Adesão ao Mais Médicos cria buraco de 2.800 médicos em postos do Saúde da Família

Levantamento do Conasems mostra que migração atinge quatro em cada dez inscritos no programa

Natália Cancian
Brasília

Quatro em cada dez médicos inscritos em novo edital do Mais Médicos já atuavam em unidades de saúde e devem deixar vagas abertas para entrar no programa federal.

Essa “migração” preocupa municípios, para quem a situação deve deixar postos de saúde sem atendimento.

Os dados são de levantamento divulgado nesta quinta-feira (29) pelo Conasems, conselho que reúne secretários municipais de saúde.

Segundo o balanço, de 7.271 médicos que já tinham selecionado vagas no Mais Médicos até segunda-feira (26), 2.844 já pertenciam aos quadros do programa Estratégia Saúde da Família.

O conselho, porém, diz estimar que o número de médicos que já atuavam no SUS seja ainda maior e corresponda a até 3.500 inscritos. Em Roraima, por exemplo, de 43 vagas ofertadas, 36 foram preenchidas por médicos que já atuavam no SUS. ​A previsão é que os dados completos sejam divulgados na tarde desta quinta-feira.

Em São Paulo, 170 profissionais que eram do Saúde da Família migraram para o Mais Médicos. Em Minas Gerais, esse número já chega a 420, e na Bahia, a 325.

Para Mauro Junqueira, do Conasems, a situação preocupa e traz risco de desassistência. A previsão é que esses médicos deixem os postos até o dia 14 de dezembro, data limite para entrada no Mais Médicos. "É vestir um santo e desvestir outro", diz. 

O motivo para a migração está no salário pago no Mais Médicos (R$ 11.800) e em benefícios ofertados no programa, como ajuda de custo que varia de R$ 1.000 a R$ 3.000 por profissional. “Não temos condições de disputar com o programa”, afirma. "Ele foi interessante e nós aprovamos porque conseguiu fixar o médico nas unidades. Mas isso também está causando problema para as unidades."

Atualmente, a diferença entre o Estratégia Saúde da Família e o Mais Médicos está apenas na forma de contratação e no valor da bolsa ou salário --já que, após ingressarem no Mais Médicos, a maioria dos profissionais são integrados ao modelo do ESF, que tem como função acompanhar a situação de saúde de uma família e comunidade e investir em ações de cuidado e prevenção de doenças. 

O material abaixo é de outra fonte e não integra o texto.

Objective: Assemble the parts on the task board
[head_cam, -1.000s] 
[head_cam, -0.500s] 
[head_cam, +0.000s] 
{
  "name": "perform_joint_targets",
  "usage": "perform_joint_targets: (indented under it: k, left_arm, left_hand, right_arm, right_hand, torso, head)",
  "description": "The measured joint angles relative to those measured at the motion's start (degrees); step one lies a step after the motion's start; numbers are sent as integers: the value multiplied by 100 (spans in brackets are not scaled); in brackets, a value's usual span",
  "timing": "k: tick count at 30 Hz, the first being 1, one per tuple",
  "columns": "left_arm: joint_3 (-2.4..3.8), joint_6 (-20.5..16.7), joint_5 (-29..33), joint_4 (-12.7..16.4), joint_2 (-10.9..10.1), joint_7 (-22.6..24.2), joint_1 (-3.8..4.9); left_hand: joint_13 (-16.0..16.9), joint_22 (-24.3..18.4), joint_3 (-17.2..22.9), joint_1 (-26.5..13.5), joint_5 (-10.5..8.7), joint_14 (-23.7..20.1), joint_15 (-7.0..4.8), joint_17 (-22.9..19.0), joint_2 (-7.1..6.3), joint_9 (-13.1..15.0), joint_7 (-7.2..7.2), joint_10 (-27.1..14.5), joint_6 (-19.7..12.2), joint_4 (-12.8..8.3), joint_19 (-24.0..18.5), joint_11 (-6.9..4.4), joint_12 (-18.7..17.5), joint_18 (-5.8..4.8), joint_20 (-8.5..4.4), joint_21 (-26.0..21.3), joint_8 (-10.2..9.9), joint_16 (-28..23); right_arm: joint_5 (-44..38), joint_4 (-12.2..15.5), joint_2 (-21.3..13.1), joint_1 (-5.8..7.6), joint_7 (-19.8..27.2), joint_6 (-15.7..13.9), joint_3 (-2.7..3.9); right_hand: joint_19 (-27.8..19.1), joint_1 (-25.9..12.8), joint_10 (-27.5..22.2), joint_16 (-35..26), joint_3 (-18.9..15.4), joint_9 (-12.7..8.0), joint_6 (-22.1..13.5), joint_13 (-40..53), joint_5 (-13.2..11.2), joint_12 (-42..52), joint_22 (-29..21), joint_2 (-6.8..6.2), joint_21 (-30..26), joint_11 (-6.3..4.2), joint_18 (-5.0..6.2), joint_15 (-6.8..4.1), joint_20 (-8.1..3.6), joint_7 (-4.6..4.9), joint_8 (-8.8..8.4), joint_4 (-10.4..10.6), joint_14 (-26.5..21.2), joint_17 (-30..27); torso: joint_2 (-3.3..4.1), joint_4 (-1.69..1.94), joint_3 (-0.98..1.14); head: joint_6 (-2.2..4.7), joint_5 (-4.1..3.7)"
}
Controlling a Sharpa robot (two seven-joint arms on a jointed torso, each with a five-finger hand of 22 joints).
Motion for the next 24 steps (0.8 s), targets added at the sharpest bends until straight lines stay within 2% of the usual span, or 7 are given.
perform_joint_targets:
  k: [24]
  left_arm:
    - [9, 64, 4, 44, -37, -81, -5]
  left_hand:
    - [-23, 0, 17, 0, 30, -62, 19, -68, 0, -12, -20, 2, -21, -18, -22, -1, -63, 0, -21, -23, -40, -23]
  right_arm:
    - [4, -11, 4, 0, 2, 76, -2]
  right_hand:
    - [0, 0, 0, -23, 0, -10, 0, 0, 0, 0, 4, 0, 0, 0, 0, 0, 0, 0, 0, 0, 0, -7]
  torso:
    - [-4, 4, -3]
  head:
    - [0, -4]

No caso do Mais Médicos, porém, o recrutamento dos profissionais e pagamento é feito pelo Ministério da Saúde, com possibilidade de auxílio pago por prefeituras. Já no Programa Saúde da Família, a contratação e valor do salário é definido pelos municípios. 

Segundo Junqueira, o ministério repassa aos municípios cerca de R$ 7.500 por cada equipe de ESF. Já os gastos reais, diz, chegam a R$ 35 mil, daí o valor pago pelos municípios ser em geral menor que o do Mais Médicos.

Secretário municipal de saúde de Pacatuba (CE), Wilames Bezerra diz ter sido comunicado do desligamento de cinco médicos que atuavam no município. O motivo é a adesão ao Mais Médicos. "A argumentação deles é que havia mais vantagem no Mais Médicos pelo maior salário e pelos auxílios. Estou tentando repor agora com procura [de recém-formados] nas universidades", diz. 

'FORÇA-TAREFA'

Ao todo, 8.330 vagas abertas com a saída de cubanos do Mais Médicos ​​já têm médicos alocados. Dados de balanço divulgado pelo Ministério da Saúde mostram que, deste total, 4.675 são médicos que aderiram ao programa pela primeira vez.

Apesar dessa adesão, a "migração" de um programa federal a outro e relatos de desistência de médicos inscritos também têm gerado alerta entre secretários de saúde.

Em meio ao forte risco de desassistência, o Ministério da Saúde anunciou uma força-tarefa com ligações aos médicos inscritos para que eles assumam as vagas de forma imediata. Até esta terça, mais de mil médicos já haviam assumido as vagas.

No contato, a pasta também planeja pedir que aqueles que pretendem desistir das vagas comuniquem a decisão imediatamente às prefeituras, o que pode acelerar novo processo de seleção, informa.

Para Junqueira, uma solução para ocupar as vagas seria abrir um segundo edital para médicos formados no exterior. Ele afirma que cubanos que se casaram com brasileiros têm manifestado interesse em ocupar as vagas.